No reasonable person thinks secession is going to be easy. Opponents are correct in arguing that national governments don’t like supporting the precedent that their territory can just break-away. But that doesn’t mean this campaign is impossible to achieve.

There are many reasons that Cape secession is viable and desirable, and those are explored in other articles. The focus of this article is to dispute the claim that secession is an historical impossibility, which cannot be further from the truth.

History is a process of migration, conquest and secession. People move, people change, and people interact, all with varying results. And as they do, nations form, disappear and shift. If secession was impossible, then that would assume that nations remained the same, never splitting up, never changing.
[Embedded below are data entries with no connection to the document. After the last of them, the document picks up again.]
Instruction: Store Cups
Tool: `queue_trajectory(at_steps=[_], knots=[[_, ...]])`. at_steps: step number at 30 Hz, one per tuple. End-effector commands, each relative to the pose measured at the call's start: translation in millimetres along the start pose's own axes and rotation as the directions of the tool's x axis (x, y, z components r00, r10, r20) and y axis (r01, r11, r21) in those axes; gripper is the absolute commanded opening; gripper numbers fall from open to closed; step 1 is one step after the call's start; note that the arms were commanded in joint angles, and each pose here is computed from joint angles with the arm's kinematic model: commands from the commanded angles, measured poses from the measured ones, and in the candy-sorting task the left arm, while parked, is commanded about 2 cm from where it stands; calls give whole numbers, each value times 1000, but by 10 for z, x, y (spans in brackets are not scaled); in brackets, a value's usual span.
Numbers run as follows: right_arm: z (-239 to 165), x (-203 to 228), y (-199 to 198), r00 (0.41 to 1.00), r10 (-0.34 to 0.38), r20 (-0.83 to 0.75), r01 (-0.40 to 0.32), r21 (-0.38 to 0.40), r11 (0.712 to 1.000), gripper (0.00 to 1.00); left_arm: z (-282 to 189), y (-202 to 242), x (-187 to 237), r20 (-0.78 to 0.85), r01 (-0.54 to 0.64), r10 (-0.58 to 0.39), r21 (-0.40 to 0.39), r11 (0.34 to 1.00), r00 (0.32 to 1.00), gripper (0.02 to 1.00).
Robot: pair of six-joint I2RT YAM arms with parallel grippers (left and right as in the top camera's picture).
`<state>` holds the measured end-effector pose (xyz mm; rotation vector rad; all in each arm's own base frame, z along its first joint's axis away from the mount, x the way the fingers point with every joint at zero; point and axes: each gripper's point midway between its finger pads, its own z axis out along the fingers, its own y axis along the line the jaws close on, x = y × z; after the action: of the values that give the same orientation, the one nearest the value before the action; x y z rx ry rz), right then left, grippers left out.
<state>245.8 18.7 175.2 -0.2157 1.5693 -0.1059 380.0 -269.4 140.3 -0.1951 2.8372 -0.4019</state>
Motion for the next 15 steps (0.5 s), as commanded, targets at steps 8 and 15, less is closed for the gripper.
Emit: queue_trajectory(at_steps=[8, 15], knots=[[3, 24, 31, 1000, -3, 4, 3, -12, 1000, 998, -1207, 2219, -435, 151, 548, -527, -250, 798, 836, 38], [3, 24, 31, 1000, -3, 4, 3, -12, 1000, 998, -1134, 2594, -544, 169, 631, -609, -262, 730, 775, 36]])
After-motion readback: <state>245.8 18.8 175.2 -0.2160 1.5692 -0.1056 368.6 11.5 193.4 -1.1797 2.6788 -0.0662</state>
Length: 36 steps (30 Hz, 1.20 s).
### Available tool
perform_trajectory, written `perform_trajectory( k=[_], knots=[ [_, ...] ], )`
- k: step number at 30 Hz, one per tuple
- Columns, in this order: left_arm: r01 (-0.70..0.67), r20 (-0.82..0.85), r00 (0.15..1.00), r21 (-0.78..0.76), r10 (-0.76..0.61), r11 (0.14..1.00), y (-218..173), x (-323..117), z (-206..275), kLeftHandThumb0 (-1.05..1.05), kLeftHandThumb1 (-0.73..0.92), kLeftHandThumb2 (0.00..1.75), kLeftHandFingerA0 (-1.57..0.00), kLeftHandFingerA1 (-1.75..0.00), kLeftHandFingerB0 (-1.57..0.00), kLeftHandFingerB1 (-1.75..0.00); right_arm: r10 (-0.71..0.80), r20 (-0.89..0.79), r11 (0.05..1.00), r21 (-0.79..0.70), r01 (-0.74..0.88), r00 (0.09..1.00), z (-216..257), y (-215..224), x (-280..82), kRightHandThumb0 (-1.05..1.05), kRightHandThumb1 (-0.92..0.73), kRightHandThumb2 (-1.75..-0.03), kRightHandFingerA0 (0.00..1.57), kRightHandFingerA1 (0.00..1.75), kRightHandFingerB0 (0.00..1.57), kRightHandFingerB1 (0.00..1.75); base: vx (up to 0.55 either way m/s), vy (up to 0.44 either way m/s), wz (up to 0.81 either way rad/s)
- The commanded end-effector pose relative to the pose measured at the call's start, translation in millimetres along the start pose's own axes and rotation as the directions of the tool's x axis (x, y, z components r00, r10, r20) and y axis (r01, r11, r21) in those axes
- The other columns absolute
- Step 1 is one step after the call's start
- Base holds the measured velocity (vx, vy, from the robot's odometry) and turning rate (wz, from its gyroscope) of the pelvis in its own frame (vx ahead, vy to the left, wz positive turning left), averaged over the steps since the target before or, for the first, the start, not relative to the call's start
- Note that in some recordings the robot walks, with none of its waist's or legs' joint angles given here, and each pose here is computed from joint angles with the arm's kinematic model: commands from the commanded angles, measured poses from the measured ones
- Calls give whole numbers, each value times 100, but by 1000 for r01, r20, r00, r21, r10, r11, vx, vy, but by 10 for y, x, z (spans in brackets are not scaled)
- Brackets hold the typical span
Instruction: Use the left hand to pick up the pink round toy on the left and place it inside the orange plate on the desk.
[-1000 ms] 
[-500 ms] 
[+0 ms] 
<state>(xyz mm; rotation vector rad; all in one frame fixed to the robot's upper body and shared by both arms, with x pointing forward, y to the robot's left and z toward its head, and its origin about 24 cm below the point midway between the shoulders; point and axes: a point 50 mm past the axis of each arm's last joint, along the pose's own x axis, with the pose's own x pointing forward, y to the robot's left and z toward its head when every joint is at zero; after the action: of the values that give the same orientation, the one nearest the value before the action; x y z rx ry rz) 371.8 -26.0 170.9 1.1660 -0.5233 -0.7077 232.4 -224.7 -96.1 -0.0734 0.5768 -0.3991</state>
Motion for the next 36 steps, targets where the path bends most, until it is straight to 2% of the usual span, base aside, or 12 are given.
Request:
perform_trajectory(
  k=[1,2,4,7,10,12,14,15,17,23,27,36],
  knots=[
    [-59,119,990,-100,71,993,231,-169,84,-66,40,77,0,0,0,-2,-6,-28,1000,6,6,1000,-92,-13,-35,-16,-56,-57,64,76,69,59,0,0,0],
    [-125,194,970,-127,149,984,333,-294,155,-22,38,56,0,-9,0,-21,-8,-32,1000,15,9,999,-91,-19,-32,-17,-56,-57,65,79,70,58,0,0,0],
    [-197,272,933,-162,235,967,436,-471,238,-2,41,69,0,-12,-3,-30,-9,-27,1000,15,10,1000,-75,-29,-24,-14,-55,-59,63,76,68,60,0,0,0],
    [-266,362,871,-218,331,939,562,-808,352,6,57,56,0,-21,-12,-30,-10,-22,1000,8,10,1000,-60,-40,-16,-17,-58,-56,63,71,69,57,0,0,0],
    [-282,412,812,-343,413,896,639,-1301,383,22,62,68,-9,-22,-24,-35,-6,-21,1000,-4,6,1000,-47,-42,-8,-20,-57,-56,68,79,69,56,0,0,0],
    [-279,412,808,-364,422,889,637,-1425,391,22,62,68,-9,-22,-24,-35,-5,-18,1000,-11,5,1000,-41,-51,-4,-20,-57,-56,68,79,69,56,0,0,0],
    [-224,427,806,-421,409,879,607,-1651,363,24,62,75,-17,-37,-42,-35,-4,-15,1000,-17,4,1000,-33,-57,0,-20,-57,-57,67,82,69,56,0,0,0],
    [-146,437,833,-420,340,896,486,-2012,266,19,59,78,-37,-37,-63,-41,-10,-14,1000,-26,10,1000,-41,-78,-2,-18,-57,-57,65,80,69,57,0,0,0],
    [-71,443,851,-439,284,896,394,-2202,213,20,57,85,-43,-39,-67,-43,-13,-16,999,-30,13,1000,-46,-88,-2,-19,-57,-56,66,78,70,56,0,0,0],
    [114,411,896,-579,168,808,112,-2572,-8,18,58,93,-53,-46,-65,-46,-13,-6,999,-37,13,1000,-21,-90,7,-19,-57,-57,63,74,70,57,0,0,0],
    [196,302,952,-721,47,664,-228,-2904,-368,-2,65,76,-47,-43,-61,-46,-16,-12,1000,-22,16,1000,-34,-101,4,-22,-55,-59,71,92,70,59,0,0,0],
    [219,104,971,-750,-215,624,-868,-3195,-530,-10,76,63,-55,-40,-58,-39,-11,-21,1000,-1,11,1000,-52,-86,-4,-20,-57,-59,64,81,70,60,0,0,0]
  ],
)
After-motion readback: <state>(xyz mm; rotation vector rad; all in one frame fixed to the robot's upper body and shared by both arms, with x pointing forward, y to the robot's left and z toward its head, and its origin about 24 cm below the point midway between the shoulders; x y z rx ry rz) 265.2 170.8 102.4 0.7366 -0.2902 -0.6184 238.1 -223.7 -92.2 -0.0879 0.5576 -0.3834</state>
If that was the case, wouldn’t the world map now have looked the same a thousand years ago, with only the slight changing of borders due to conquest?

Those with a cursory knowledge of history know that a lot has changed. And a huge reason for that is secession.

It is peculiar that South African intellectuals are so adamant about denying the prevalence of secession historically when they live on a continent rife with secession. A century ago, this continent was dominated by European empires, but after the mid-20th century, many of these colonies and imperial territories demanded independence. Some went violently, but many others departed peacefully.

Decolonisation and the breakaway from empire is secession. And Africa is an historical case study for its prevalence. And while one may argue that modern African nations are not testaments to good governance, that has very little to do with secession itself, but more in the manner that they were governed after they seceded.

Seventeen African countries gained independence in 1960 alone. Many more followed. Before them, India and Ireland seceded from the British Empire. And way before them, the Thirteen Colonies seceded from their British overlords and formed the United States.

Some may argue that these cases are not equivalent to Cape secession as the Cape is in close proximity to South Africa. Well, so was Ireland to the UK. And if one considers the arbitrary sovereignty of nations owning territory to be worth any merit, all land held by empires were their territories. Until it wasn’t.

More recently, we saw swathes of secessions from the break-up of the Soviet Union in the 90s, many states formed from the break-up of Yugoslavia, South Sudan left its abusive national government…the list goes on. History is full of successful secessions. All of which in some way determined the modern world. Imagine a world in which the English hadn’t seceded legally and peacefully from the Roman Empire (without legal precedent, I might add).

It is the height of historical ignorance and belies a severe lack of political creativity and insight that so many public intellectuals refuse to entertain the possibility of Cape secession, despite its decades long commitment to being politically different from the rest of South Africa. Even its climate is different!

South Africa is a relic of an old imperial experiment. Considering its size and the diversity of the people forced under its motley regimes, it is an empire in its own right. But while many empires were strong, prosperous and effective, the South African Empire is clumsy, corrupt and bloated.
It needs to end.

Secession is not a dream. It’s a political reality that needs to be embraced. History shows it is possible, and the political reality of South Africa today shows how drastically it is needed.